- [The problem]
The lines below that include the word "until" are to be reported.

[Data under study]

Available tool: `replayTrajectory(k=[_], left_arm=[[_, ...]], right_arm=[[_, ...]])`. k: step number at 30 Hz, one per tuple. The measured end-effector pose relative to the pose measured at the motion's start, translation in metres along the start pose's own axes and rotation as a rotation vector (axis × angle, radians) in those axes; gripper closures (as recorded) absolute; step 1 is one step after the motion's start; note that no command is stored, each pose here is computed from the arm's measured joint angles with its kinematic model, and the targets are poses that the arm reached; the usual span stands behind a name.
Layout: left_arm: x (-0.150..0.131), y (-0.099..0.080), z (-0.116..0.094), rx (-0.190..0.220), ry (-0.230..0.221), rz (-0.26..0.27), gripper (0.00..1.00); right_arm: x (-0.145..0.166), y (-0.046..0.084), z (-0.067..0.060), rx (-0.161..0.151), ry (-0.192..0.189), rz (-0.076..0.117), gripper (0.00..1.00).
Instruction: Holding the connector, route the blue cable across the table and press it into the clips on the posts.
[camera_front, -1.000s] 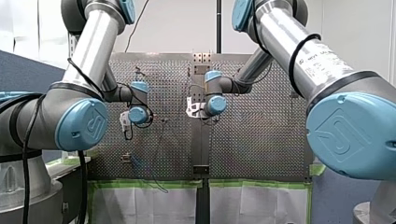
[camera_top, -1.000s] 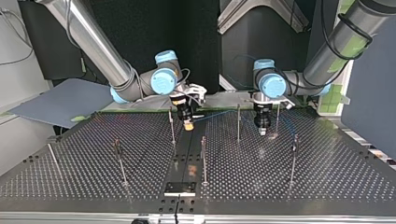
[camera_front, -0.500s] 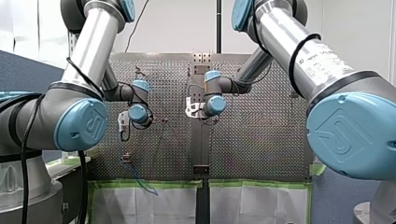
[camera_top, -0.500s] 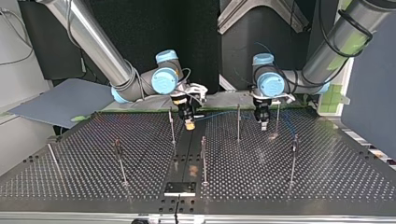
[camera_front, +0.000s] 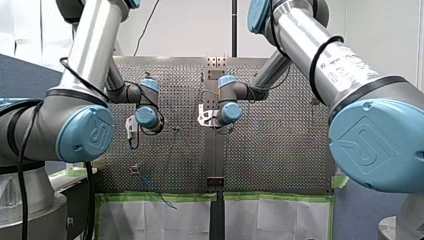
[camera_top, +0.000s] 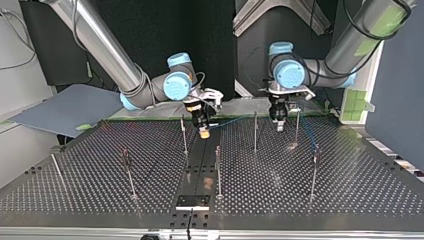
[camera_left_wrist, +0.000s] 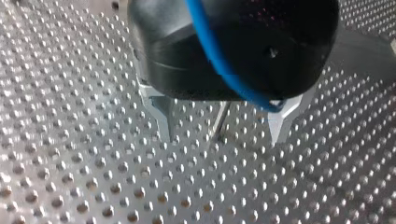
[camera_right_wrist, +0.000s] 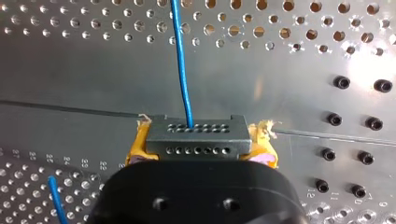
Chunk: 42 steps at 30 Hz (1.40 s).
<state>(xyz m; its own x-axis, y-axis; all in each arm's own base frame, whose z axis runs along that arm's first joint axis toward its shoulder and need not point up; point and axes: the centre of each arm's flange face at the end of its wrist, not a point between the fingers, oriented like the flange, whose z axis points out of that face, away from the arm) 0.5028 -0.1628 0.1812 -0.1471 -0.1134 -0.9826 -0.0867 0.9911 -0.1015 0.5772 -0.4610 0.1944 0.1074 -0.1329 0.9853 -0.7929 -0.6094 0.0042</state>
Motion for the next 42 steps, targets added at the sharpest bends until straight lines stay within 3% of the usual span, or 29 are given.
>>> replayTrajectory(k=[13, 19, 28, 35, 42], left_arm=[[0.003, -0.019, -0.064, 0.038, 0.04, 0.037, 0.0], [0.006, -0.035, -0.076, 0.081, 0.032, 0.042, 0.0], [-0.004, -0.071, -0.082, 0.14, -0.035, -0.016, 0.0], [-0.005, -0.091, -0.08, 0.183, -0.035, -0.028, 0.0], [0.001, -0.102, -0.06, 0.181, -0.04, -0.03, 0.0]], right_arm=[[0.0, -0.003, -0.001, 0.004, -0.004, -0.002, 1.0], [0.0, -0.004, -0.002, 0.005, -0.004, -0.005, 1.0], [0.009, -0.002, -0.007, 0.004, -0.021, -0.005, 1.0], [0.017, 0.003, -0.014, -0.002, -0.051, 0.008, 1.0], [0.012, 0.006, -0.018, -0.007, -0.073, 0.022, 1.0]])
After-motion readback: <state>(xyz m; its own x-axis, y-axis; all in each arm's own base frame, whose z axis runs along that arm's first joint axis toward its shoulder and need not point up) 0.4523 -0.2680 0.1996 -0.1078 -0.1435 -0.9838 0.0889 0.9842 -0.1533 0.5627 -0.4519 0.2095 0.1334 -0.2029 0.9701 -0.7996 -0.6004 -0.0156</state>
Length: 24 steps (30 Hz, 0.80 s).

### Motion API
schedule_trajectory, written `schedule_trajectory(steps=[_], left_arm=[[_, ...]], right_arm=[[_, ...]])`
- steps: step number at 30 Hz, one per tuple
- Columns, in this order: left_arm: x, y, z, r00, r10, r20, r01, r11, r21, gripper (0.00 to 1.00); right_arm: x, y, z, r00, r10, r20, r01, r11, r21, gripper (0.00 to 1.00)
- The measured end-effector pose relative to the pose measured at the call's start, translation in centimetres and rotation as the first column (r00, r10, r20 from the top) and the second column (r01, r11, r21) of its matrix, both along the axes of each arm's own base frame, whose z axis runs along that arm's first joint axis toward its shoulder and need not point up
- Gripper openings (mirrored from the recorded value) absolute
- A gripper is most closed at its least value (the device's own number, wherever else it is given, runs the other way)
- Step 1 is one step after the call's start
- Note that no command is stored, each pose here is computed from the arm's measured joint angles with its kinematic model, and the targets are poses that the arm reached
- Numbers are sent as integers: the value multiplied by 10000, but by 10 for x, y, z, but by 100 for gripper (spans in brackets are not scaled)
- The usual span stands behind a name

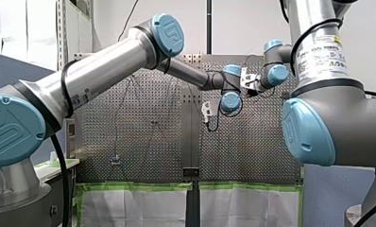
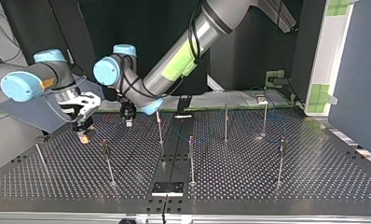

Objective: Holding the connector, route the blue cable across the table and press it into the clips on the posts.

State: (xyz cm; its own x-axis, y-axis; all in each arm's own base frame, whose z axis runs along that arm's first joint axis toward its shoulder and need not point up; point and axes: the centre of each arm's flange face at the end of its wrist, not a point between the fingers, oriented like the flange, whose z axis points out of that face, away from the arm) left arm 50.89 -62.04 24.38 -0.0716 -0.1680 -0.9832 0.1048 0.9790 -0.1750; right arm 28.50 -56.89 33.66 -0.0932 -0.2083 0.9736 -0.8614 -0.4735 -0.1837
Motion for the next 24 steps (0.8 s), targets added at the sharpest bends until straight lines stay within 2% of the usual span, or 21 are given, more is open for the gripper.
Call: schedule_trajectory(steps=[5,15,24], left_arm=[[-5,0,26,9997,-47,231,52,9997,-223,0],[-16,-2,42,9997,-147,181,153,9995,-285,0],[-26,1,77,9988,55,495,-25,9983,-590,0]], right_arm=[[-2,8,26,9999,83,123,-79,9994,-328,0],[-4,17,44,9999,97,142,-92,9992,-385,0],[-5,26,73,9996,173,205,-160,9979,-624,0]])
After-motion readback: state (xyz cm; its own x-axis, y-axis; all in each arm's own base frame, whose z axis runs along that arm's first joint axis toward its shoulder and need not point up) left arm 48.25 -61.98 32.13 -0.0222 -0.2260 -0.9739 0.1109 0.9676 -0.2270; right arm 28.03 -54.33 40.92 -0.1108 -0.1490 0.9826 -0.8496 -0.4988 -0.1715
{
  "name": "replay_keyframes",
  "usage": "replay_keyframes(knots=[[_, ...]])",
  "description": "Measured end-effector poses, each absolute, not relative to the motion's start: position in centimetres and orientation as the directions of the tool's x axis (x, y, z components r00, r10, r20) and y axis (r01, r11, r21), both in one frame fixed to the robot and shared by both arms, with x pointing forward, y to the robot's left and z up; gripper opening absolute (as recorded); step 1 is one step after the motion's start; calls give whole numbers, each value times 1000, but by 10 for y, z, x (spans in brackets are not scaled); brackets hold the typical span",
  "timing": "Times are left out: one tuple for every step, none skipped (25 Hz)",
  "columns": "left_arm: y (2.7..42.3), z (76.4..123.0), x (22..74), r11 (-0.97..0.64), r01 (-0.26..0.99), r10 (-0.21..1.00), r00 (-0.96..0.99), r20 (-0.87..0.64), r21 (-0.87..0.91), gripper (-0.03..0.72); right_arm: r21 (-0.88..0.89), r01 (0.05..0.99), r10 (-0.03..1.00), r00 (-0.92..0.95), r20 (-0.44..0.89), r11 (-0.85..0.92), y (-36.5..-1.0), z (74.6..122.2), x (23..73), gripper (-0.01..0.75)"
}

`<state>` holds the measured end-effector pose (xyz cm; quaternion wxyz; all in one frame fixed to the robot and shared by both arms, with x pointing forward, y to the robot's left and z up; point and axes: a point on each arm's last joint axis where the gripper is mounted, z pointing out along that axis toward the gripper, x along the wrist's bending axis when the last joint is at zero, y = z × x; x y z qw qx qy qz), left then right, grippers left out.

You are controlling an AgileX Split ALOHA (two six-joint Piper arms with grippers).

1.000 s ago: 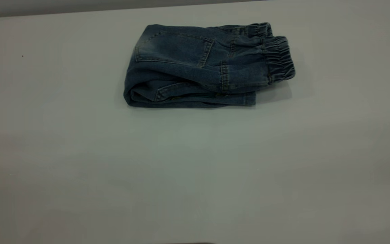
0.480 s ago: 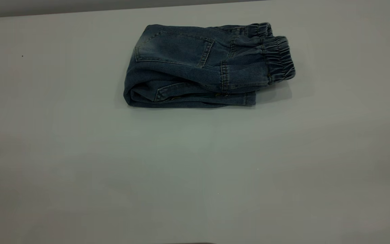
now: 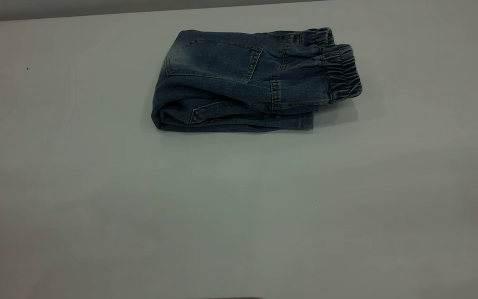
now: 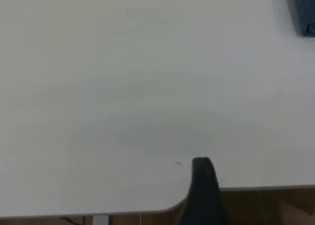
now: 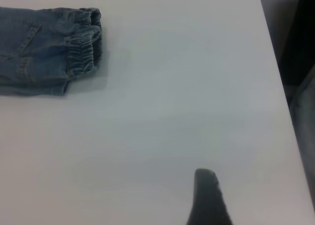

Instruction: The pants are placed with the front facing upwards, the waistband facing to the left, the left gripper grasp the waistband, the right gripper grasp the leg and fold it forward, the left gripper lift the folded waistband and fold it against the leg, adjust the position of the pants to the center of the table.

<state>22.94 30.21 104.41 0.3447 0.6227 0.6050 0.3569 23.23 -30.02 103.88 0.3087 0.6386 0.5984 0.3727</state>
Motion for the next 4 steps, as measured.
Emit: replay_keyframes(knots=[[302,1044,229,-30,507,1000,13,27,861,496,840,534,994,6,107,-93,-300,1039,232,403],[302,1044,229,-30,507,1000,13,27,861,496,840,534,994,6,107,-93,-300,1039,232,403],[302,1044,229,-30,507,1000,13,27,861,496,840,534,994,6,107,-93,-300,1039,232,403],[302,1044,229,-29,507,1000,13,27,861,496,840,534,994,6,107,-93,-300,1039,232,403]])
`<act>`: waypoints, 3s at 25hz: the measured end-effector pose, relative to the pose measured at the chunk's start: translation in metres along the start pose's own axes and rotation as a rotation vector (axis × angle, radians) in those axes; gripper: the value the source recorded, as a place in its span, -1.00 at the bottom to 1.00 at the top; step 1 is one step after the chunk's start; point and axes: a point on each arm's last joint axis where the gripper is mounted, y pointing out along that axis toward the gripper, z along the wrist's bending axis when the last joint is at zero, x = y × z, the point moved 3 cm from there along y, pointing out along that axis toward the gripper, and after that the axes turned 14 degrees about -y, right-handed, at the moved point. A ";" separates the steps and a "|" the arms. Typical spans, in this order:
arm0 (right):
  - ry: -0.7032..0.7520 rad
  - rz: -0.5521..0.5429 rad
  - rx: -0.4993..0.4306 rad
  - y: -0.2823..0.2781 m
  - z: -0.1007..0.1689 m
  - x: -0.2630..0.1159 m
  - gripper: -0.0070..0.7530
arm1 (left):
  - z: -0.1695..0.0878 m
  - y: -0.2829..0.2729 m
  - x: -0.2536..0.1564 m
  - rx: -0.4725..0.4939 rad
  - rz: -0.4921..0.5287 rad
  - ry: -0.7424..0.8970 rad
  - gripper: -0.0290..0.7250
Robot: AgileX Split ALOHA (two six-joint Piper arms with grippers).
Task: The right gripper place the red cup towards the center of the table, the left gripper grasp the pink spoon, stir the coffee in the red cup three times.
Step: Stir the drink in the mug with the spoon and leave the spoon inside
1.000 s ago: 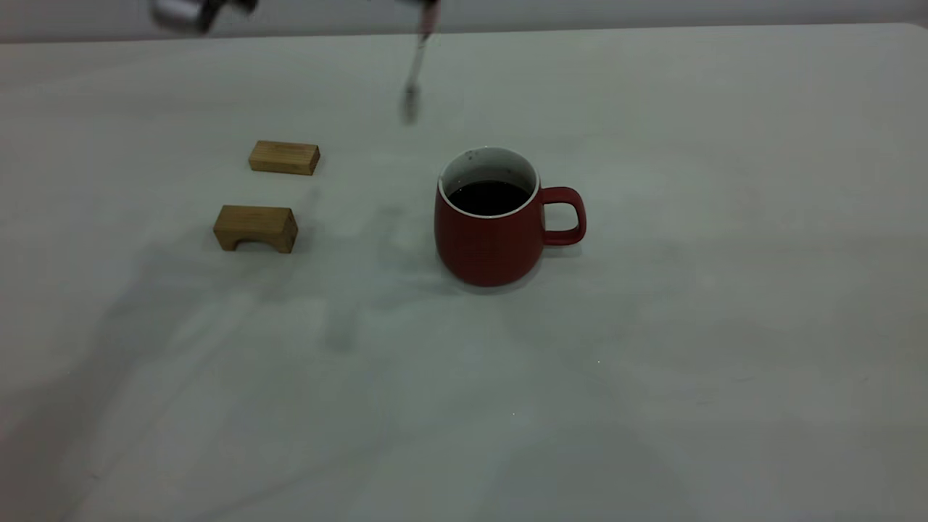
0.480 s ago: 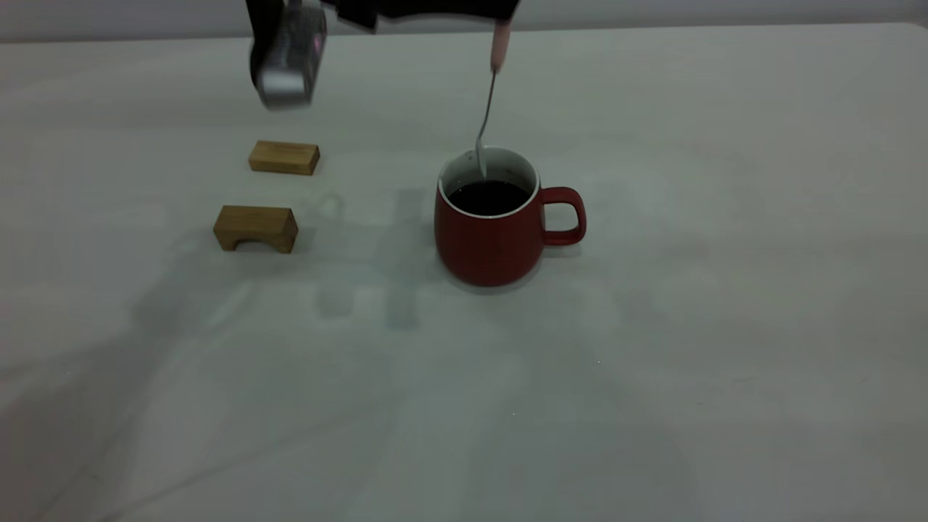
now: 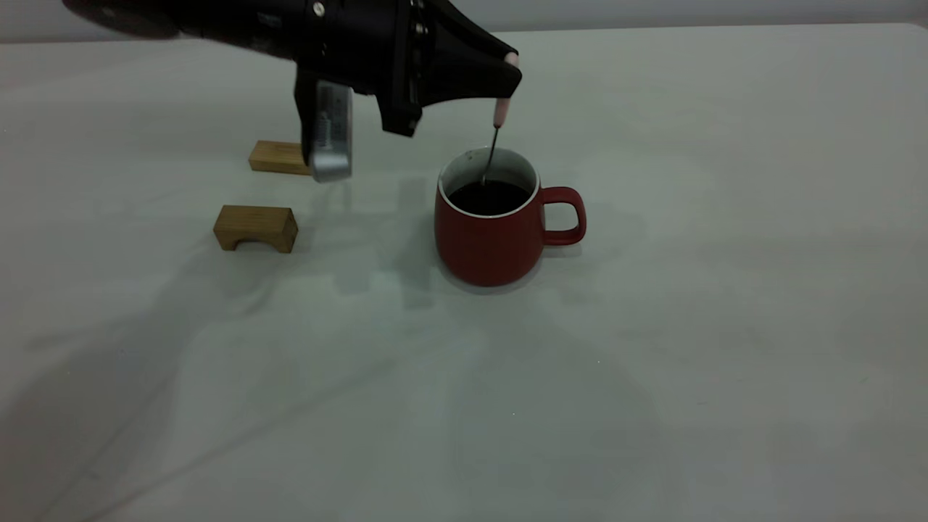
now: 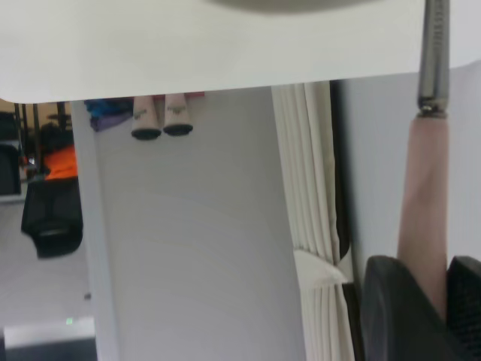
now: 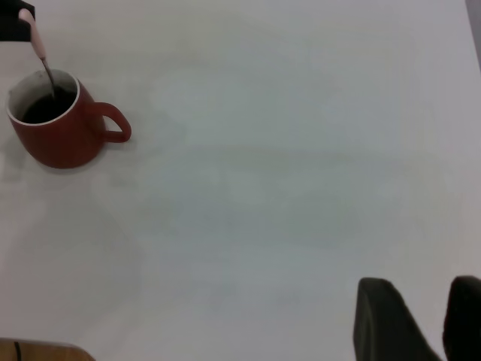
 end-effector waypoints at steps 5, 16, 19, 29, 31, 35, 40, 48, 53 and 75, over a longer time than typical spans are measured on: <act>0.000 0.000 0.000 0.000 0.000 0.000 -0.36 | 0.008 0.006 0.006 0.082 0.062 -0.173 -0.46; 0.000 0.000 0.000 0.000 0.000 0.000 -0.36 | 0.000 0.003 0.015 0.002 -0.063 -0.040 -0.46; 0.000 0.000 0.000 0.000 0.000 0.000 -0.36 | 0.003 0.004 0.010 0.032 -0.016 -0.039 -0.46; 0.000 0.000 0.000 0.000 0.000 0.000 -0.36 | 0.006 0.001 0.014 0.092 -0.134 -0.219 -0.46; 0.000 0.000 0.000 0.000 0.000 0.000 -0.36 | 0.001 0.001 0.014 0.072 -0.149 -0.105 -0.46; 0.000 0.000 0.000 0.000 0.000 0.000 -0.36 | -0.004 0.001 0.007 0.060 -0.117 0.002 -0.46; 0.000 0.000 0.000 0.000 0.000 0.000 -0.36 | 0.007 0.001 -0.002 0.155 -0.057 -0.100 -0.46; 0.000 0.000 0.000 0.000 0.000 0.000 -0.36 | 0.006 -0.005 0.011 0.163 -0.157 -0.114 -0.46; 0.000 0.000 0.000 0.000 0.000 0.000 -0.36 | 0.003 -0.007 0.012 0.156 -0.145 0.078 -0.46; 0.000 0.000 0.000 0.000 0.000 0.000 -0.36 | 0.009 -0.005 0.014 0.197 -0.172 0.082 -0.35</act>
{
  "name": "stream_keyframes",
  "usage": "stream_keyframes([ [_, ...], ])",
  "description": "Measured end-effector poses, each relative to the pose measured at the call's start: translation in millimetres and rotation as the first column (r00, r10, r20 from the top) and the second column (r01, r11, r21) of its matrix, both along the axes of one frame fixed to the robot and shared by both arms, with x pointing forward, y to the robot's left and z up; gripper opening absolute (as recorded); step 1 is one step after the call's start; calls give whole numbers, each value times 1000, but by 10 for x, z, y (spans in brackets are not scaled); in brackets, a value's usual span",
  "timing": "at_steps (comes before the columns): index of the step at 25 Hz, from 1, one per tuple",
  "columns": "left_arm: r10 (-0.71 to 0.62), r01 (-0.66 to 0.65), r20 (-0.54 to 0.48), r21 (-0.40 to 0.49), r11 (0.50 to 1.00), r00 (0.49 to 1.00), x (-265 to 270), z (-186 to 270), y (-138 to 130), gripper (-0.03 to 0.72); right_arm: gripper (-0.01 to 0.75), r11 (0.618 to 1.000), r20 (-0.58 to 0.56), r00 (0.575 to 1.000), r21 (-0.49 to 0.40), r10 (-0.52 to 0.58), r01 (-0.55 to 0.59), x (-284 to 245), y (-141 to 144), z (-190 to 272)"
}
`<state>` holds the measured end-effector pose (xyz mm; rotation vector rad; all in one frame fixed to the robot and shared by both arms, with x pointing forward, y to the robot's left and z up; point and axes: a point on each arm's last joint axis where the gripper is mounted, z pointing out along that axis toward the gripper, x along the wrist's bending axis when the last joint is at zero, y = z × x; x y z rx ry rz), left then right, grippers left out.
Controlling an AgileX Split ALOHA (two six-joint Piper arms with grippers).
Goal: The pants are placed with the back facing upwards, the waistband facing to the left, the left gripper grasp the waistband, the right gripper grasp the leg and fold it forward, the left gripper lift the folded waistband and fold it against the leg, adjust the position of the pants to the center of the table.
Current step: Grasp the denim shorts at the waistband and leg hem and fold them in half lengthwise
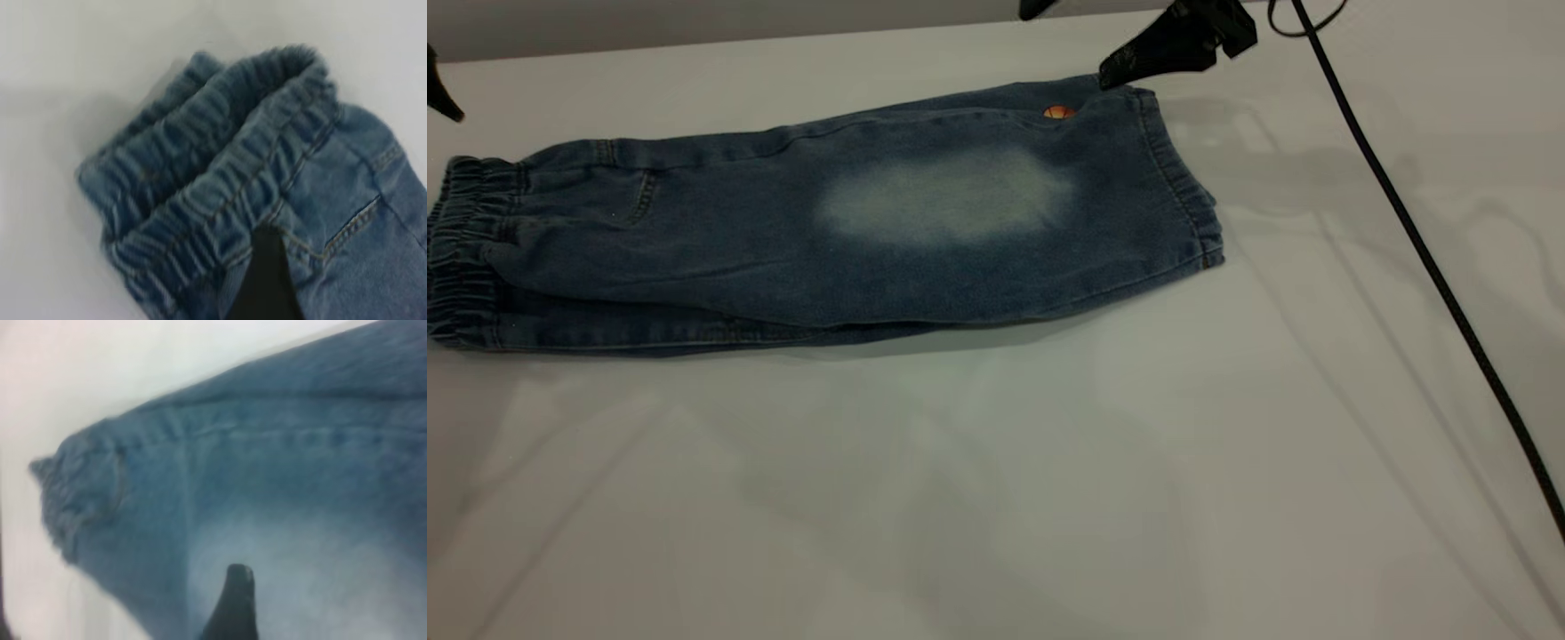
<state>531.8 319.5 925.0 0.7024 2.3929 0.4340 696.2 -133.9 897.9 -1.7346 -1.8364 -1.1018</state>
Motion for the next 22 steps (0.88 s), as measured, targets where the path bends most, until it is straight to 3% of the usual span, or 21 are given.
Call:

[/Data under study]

- [Answer to this task]
Motion for the next 42 steps, targets added at the sharpest bends until straight lines stay within 3% of the usual span, or 29 are given.
Motion for the next 24 steps (0.8 s), targets added at the sharpest bends until straight lines stay within 2% of the usual span, or 21 are given, more is open for the gripper.
Motion for the next 22 steps (0.88 s), as measured, targets where the path bends most, until it is straight to 3% of the usual span, or 21 are given.

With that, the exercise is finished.